Not all work, however, can be done remotely, and, as the White House put it Monday, “If you work in a critical infrastructure industry, as defined by the Department of Homeland Security, such as healthcare services and pharmaceutical and food supply, you have a special responsibility to maintain your normal work schedule.”
With that in mind, the US Department of Homeland Security’s Cybersecurity and Infrastructure Security Agency, CISA, has issued guidance for how organizations should consider organizing their work (and employees) during the present COVID-19 emergency. CISA stresses that the recommendations are advisory in nature, but they do suggest how organizations might decide who needs to report, physically, to the job and who might work remotely. They also suggest ways of arranging workplaces and work schedules to “reduce the likelihood of spreading the disease.” A number of the jobs the recommendations discuss are directly concerned with cybersecurity.
The sectors CISA discusses include: healthcare and public health; Law enforcement, public safety, and first response; food and agriculture, energy (and that includes not only electrical power, but oil, gas, and renewables); water and wastewater; transportation and logistics; public works; communications and information technology; other community-based government operations and essential functions (one example CISA discusses is hospitality--if local governments and organizations are given access to hotels for quarantine or emergency housing, then these assume a criticality they wouldn’t normally have); critical manufacturing (that is, manufacturing that supports the other critical sectors); hazardous materials; financial services; the chemical industry; and, finally the Defense Industrial Base.
CISA encourages some specific measures, including letting people work remotely wherever possible, but the document is careful to emphasize that there’s an important element of decentralization in any effective response. As CISA puts it, “Response efforts to the COVID-19 pandemic are locally executed, State managed, and federally supported.”
Federal agencies continue to work on their own remote work policies.
The US Department of Defense is among those grappling with telework during the pandemic emergency.
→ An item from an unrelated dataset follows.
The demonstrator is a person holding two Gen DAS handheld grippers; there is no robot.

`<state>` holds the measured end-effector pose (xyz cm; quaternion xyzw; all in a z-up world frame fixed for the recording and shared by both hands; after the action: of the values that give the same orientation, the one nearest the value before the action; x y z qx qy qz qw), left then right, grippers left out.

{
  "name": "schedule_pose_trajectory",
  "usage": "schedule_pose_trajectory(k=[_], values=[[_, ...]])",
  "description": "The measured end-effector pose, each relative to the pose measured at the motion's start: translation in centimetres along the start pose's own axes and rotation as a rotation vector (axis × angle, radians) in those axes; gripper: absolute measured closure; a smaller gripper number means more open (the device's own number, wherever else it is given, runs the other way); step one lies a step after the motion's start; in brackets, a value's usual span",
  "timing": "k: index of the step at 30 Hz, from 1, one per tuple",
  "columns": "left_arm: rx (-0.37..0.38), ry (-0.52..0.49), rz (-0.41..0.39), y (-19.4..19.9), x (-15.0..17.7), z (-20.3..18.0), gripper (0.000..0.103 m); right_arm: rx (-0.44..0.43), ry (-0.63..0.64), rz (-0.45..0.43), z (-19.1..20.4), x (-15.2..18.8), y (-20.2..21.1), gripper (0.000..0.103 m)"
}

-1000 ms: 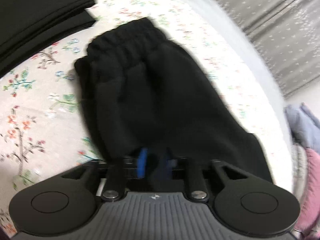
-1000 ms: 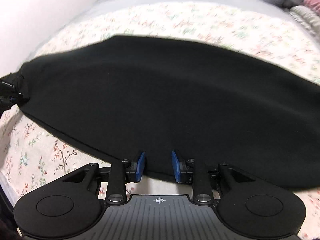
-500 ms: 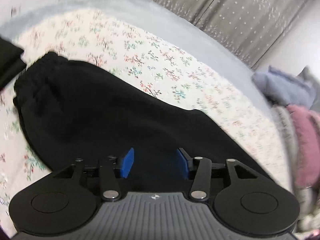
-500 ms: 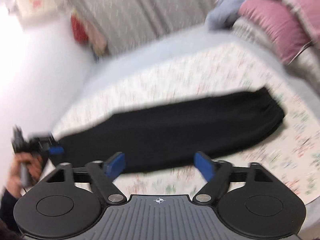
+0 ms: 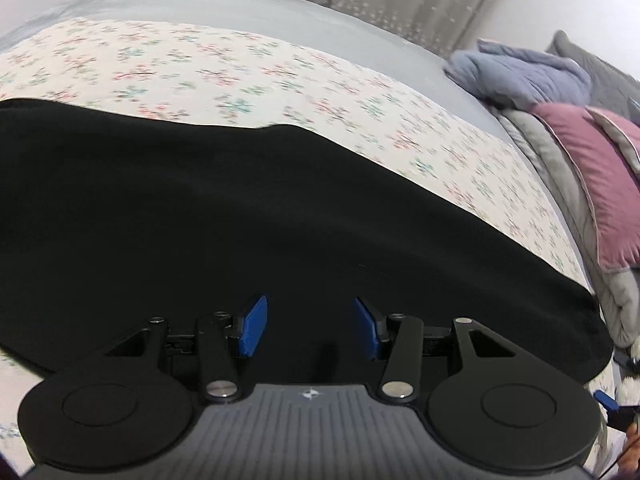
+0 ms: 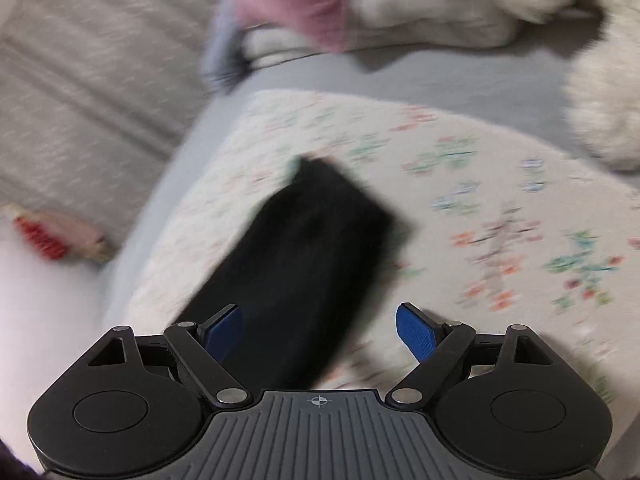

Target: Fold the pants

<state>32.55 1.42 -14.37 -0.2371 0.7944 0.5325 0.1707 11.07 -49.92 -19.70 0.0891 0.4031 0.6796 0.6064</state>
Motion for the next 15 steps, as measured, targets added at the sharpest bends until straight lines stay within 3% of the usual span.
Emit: schedule_pose_trajectory(k=[2,8,11,15], values=[[0.007,-0.019,-0.001,-0.1,0.0,-0.2,0.06,-0.047,-0.059,-0.019,-0.9,-0.2,0.0,0.017],[-0.009,-0.028,0.01,-0.8,0.9,-0.2,0.06,-0.031,-0.032,-0.059,-0.2,-0.1,-2.7,0.016],[-0.004,-0.025,0.011,-0.4,1.0,-0.1,0.06,-0.006,-0.021,-0.096,0.7,1.1,-2.4,0.016],[0.009,-0.027,0.009,0.1,1.3,-0.4,0.06,-0.078,-0.095,-0.081,1.2,3.9,-2.3,0.018]])
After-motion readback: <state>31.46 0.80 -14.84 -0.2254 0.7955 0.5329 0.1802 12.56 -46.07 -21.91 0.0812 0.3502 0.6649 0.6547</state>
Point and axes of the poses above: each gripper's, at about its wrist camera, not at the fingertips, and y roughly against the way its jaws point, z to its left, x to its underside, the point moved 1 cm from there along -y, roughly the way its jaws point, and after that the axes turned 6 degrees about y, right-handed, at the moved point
As Politico quotes opinion around the Pentagon, "Every other workplace is saying go home, but there are quite a few people in the building that are not mission-essential." Many contractors in particular remain required by the terms of their contracts to work on-site, and industry groups are appealing to both Congress and the Administration for relaxation of those rules in ways that would facilitate remote work, Federal Times reports. Federal News Network is maintaining a useful, continuously updated site devoted to tracking agencies' remote work and other coronavirus-related policies.
Industry groups ask California to delay CCPA enforcement during the COVID-19 emergency.
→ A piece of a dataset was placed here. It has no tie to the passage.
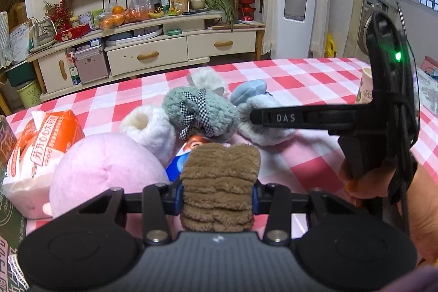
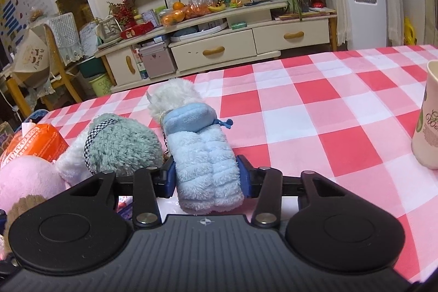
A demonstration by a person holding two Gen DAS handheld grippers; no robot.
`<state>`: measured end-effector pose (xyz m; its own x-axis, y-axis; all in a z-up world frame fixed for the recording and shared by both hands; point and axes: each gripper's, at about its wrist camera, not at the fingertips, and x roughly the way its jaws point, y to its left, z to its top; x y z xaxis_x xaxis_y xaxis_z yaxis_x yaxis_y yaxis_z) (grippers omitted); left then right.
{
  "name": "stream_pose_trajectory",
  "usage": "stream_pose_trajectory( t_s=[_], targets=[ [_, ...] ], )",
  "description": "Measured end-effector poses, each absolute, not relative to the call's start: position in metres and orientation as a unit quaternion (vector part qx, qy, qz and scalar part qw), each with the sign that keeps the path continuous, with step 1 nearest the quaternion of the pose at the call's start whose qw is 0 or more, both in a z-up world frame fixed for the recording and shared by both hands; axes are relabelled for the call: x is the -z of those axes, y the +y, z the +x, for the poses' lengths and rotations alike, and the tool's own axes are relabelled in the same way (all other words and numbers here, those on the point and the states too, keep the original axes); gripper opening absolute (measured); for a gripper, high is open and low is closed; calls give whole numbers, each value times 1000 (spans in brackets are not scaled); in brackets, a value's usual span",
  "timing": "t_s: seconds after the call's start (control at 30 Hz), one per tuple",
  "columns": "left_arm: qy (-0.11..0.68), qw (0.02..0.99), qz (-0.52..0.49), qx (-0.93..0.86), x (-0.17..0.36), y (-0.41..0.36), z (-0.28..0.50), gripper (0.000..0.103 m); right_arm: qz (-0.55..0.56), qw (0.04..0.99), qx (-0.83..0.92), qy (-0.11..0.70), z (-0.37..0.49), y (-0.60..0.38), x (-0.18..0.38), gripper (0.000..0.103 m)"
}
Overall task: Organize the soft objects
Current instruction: 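Grasp the brown ribbed plush with the left tool while the right tool grasps the light blue fluffy plush, then carry both plushes over the cardboard box and open both tools to drop them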
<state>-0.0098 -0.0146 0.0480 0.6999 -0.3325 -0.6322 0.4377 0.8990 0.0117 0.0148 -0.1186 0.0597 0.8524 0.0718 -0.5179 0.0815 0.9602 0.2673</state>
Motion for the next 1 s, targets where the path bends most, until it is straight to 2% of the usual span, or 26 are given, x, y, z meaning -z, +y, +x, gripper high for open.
stream_pose_trajectory(
  t_s=[0.23,1.0],
  targets=[
    [314,921,69,218,-56,-7,-17,41,143,956,9,256,8,-119,-63,48],
    [259,940,17,220,-91,41,-37,41,135,967,28,213,-22,-100,-72,48]
  ],
)
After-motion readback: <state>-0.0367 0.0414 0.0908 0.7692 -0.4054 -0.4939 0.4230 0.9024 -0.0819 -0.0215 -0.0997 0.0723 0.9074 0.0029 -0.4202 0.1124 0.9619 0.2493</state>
More than thirty industry groups have petitioned California's Attorney General to postpone enforcement of the California Consumer Privacy Act until the coronavirus crisis is closer to resolution, the Association of National Advertisers says. They need time to implement the measures CCPA requires, and they believe implementation will be effectively impossible until the emergency is over and work returns to something more closely resembling normal.
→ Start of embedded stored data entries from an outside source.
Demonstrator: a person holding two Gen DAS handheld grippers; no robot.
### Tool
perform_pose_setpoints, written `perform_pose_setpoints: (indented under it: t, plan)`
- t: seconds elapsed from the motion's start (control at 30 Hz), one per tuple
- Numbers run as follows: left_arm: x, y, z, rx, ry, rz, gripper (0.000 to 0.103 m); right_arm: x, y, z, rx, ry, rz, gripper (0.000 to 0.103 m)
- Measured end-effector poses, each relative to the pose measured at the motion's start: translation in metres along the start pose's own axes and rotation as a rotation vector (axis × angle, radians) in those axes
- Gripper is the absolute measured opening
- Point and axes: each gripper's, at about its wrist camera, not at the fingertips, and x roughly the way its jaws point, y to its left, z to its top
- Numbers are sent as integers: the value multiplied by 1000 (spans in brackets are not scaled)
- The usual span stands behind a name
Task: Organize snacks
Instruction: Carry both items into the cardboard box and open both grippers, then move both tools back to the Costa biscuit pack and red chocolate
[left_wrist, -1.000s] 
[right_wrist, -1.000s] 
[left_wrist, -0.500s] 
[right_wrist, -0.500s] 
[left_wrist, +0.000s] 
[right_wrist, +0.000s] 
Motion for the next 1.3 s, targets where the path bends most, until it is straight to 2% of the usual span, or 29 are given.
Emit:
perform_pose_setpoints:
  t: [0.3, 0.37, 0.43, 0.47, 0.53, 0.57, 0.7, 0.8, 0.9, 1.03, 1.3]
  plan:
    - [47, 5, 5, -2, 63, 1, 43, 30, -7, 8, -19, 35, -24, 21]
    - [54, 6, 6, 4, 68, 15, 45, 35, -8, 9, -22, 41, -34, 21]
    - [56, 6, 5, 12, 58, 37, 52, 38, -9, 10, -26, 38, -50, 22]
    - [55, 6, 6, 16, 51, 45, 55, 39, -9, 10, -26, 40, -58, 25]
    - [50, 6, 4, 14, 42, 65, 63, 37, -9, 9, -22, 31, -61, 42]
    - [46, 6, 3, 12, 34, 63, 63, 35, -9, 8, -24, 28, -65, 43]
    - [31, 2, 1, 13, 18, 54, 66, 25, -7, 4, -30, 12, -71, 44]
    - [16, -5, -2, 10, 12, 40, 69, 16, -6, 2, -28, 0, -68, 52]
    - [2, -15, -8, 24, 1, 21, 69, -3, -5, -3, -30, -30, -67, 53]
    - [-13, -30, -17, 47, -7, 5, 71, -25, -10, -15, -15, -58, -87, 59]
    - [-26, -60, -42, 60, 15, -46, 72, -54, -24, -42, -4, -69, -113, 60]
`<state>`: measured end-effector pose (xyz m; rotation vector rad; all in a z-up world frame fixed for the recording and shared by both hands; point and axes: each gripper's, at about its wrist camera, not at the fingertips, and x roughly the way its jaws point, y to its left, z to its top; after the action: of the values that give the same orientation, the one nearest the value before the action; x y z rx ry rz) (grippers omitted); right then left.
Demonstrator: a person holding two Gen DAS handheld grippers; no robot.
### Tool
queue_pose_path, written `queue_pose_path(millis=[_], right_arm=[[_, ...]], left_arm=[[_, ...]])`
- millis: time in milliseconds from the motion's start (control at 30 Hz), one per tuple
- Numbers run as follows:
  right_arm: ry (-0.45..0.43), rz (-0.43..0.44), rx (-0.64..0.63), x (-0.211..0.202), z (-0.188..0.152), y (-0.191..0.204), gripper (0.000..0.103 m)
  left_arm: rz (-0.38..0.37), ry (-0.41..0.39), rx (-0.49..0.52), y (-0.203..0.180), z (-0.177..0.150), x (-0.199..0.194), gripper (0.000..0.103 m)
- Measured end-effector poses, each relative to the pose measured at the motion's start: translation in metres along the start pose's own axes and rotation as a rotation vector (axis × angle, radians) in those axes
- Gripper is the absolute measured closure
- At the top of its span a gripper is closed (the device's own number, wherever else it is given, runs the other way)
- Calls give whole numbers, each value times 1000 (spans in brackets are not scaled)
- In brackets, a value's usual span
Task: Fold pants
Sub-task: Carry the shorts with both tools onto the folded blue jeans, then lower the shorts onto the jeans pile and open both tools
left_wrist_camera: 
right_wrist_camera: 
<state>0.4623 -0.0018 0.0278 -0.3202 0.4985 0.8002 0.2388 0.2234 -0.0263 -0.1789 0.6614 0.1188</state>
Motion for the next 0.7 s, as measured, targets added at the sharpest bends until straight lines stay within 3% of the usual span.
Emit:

The US declines to relax sanctions against Iran.
The US this week unambiguously told Iran that it had no intention of relaxing sanctions imposed on the regime for what the US has long characterized as Tehran’s support of terror. Iran called the decision “cruel,” coming as it did during a pandemic. The Wall Street Journal’s report notes that yesterday the US Treasury Department added five companies to the list of those sanctioned, in this case Emirati-based firms accused of serving as conduits for Iranian oil exports.
Iran appears to have suffered particularly badly from COVID-19, with an acknowledged 17,361 cases, 1135 of which have proven fatal, Foreign Policy reports. The Islamic Revolutionary Guard Corps has mounted a domestic influence campaign to place responsibility for the pandemic on its two usual suspects: the US and Israel, the Great Satan and the Lesser Satan. The virus originated, the disinformation says, as a US biowar program that Zionists have moved the US to use in a campaign of biological terror against Iran.